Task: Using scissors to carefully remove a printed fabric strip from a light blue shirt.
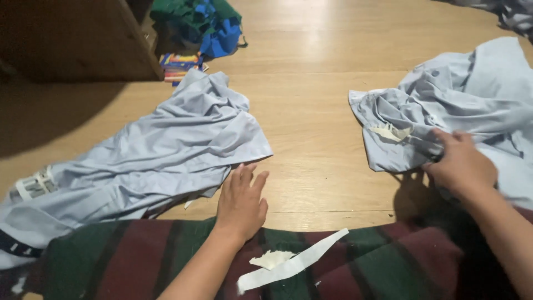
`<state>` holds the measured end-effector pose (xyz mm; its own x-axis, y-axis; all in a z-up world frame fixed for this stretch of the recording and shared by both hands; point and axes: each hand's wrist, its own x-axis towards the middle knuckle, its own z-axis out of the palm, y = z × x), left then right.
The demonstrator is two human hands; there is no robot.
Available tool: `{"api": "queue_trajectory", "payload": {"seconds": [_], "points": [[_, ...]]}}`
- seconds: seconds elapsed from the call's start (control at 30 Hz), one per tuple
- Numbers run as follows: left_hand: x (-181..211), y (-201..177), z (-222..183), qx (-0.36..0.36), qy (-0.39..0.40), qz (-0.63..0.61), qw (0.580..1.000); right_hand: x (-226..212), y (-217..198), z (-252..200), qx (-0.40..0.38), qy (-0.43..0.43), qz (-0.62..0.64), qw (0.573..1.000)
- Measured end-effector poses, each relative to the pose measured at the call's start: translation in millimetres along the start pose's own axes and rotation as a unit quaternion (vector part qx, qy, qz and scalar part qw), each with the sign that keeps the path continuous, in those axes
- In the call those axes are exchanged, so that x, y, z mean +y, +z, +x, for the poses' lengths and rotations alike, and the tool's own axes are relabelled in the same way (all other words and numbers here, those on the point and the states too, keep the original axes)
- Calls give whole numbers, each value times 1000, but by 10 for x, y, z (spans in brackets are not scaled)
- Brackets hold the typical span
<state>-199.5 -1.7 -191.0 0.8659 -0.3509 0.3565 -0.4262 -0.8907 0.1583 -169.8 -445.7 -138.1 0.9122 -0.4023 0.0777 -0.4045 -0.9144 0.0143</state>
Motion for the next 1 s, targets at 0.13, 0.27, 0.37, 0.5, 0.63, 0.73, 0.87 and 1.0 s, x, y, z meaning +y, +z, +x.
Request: {"api": "queue_trajectory", "payload": {"seconds": [0.13,0.27,0.37,0.5,0.63,0.73,0.87,1.0], "points": [[28,-109,-12,-25,-37,-37,998,72,156,17,-32,6,-34,999],[95,-207,-69,-62,7,-68,996,92,168,73,10,2,144,990],[187,-313,27,-134,-63,-156,977,-425,-365,-225,33,-109,321,940],[213,-358,142,-98,-187,-349,913,-1155,-840,-810,-121,-127,354,919],[174,-446,134,-83,-253,-457,849,-1632,-700,-1422,-295,-246,368,846],[96,-276,66,-108,-300,-516,795,-1868,-728,-1814,-347,-271,381,813],[-240,-258,151,27,-363,-461,809,-1839,-699,-1798,-357,-156,427,816],[-573,-652,98,207,-495,-350,768,-1247,-735,-1203,-51,92,512,852]]}}
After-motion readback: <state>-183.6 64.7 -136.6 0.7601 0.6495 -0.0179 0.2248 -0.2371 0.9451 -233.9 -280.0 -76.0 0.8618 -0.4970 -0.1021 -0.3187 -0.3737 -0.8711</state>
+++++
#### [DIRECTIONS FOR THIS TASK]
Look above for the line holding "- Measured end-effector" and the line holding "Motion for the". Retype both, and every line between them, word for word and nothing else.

#### [OUTPUT FOR THIS EXERCISE]
- Measured end-effector poses, each relative to the pose measured at the call's start: translation in millimetres along the start pose's own axes and rotation as a unit quaternion (vector part qx, qy, qz and scalar part qw), each with the sign that keeps the path continuous, in those axes
- In the call those axes are exchanged, so that x, y, z mean +y, +z, +x, for the poses' lengths and rotations alike, and the tool's own axes are relabelled in the same way (all other words and numbers here, those on the point and the states too, keep the original axes)
- Calls give whole numbers, each value times 1000, but by 10 for x, y, z (spans in brackets are not scaled)
- Brackets hold the typical span
<state>-199.5 -1.7 -191.0 0.8659 -0.3509 0.3565 -0.4262 -0.8907 0.1583 -169.8 -445.7 -138.1 0.9122 -0.4023 0.0777 -0.4045 -0.9144 0.0143</state>
Motion for the next 1 s, targets at 0.13, 0.27, 0.37, 0.5, 0.63, 0.73, 0.87 and 1.0 s, x, y, z meaning +y, +z, +x.

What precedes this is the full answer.